Aaron Blaker

Aaron BlakerBorn and raised on the East Coast of the North Island of Aotearoa New Zealand, Aaron was formally educated in English Literature, Classics and History at Victoria University of Wellington. Then he exercised his birthright and Went Overseas. He returned to New Zealand in 1999, much changed by the lives he lived and saw in England, Spain, India and the United States. At this point, his fondness for storytelling was confined to letter writing and verbal autobiography. At the suggestion of friends, Aaron drove South in 2001 and arrived in Dunedin to discover entire sections of the smallish population dedicating their lives to theatre, dance, making things and writing. This was a revelation. After writing, directing and performing in a number of plays, Aaron accurately concluded that his own future did not lie in the theatre. However, the encounter with talented locals and the works of such subversive geniuses as Augusto Boal, Grotowski, Red Mole and Jo Randerson made a deep impression on Aaron and he decided that he would write or die.

The twin necessities of employment and family intervened. Aaron didn’t die. But it wasn’t until he joined the New Zealand Society of Authors in 2006 that his earlier declaration of intent received a spur in the flank. A writer’s course with Owen Marshall continued the momentum. The following year, Aaron was awarded an NZSA mentorship with Wellington writer and manuscript assessor Norman Bilbrough. A period of concerted writing and editing ensued, leading to the release of a number of pieces of short fiction. One of these, ‘Our Daily Bread’, found its way into the Marshall-edited anthology, Best New Zealand Fiction 6. Another two were published by Takahē: The Tide Too High (Issue 71) and Roadkill (75).

Within the blessed boundary lines of teaching, football and family, Aaron continued to write. In 2012, he wrote Bean and the One-eyed Celt for the Goethe-Institut New Zealand’s two hundred year celebration of Grimm fairytales. In early 2013 his short novella The Siren was accepted for publication by Rosa Mira Books.

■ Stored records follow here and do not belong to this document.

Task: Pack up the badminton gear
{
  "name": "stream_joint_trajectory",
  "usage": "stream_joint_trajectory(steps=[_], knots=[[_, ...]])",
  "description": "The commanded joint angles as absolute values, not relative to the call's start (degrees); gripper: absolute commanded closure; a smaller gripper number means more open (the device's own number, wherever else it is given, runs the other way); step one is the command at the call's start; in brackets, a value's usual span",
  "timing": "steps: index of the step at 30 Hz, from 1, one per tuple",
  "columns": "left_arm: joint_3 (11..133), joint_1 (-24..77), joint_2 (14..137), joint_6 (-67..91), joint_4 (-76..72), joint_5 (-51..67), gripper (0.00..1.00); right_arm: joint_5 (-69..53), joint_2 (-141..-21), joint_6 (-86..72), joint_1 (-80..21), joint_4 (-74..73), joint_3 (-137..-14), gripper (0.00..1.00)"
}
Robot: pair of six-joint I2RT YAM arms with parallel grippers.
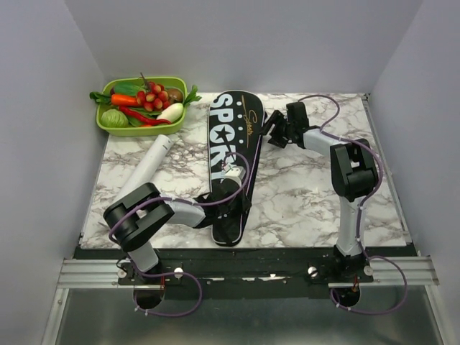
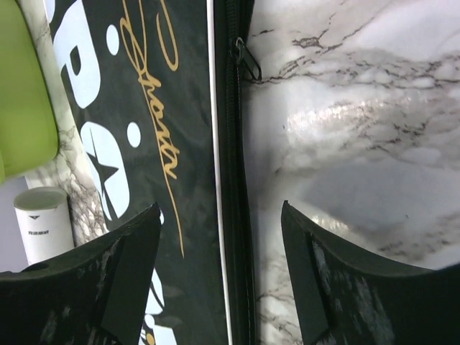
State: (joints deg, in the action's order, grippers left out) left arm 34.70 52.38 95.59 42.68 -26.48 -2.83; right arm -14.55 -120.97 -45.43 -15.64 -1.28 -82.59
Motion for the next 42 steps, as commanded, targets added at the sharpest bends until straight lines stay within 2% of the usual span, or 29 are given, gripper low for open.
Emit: stream_joint_trajectory(steps=[1,10,12,13,14,17,21,30,36,42], knots=[[28.8,52.3,98.1,44.4,-27.8,-0.4,0.99,-17.7,-125.4,-46.8,-15.5,-4.5,-87.6,0.26],[22.4,52.3,96.6,46.2,-31.8,1.3,0.99,-20.9,-132.1,-49.2,-15.8,-4.7,-93.0,0.4],[21.5,52.3,96.0,46.6,-32.3,1.8,0.99,-21.7,-133.1,-49.7,-15.8,-4.8,-94.7,0.48],[20.8,52.3,95.8,46.7,-32.4,1.7,0.99,-22.1,-133.4,-49.9,-15.9,-4.8,-95.2,0.55],[20.3,52.3,95.2,46.8,-32.4,1.6,0.99,-22.1,-133.9,-50.2,-15.9,-4.9,-95.5,0.71],[19.0,52.3,94.1,47.1,-31.5,1.1,0.99,-22.2,-133.0,-50.6,-15.9,-4.7,-94.9,0.99],[18.5,52.1,92.8,47.4,-28.7,0.4,0.99,-17.3,-125.7,-51.5,-15.8,-0.9,-86.2,0.99],[18.9,50.5,88.1,46.9,-20.9,-5.4,0.99,-4.6,-105.8,-63.0,-15.6,3.9,-54.3,0.99],[20.7,47.6,79.6,45.9,-12.1,-11.9,0.99,-5.2,-98.9,-71.3,-16.2,7.6,-37.7,0.99],[22.8,44.4,69.8,44.3,-4.1,-14.0,0.98,-6.6,-93.4,-69.4,-18.7,9.6,-31.0,1.0]])
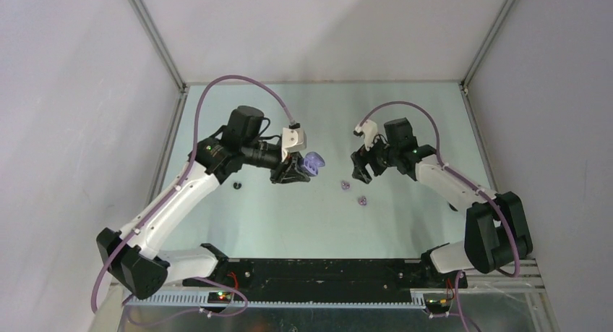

This process has provided insight into the developing world of ePublishing, something that Aaron has a growing interest in.

An interview with Artshub’s Emily Duncan about The Siren, publishing and the effects of travel and music on writing can be heard as a podcast on Otago Access Radio (4 April 2013, minutes 23–56.) The podcast includes a live reading of Spiral Staircase, Tiger Tea. (Listen 16:12)

Now, with his children getting taller and his knee at a standoff with his football career, Aaron is looking ahead to time and energy spent extracting the oil fiction forever welling just below the surface of the mind.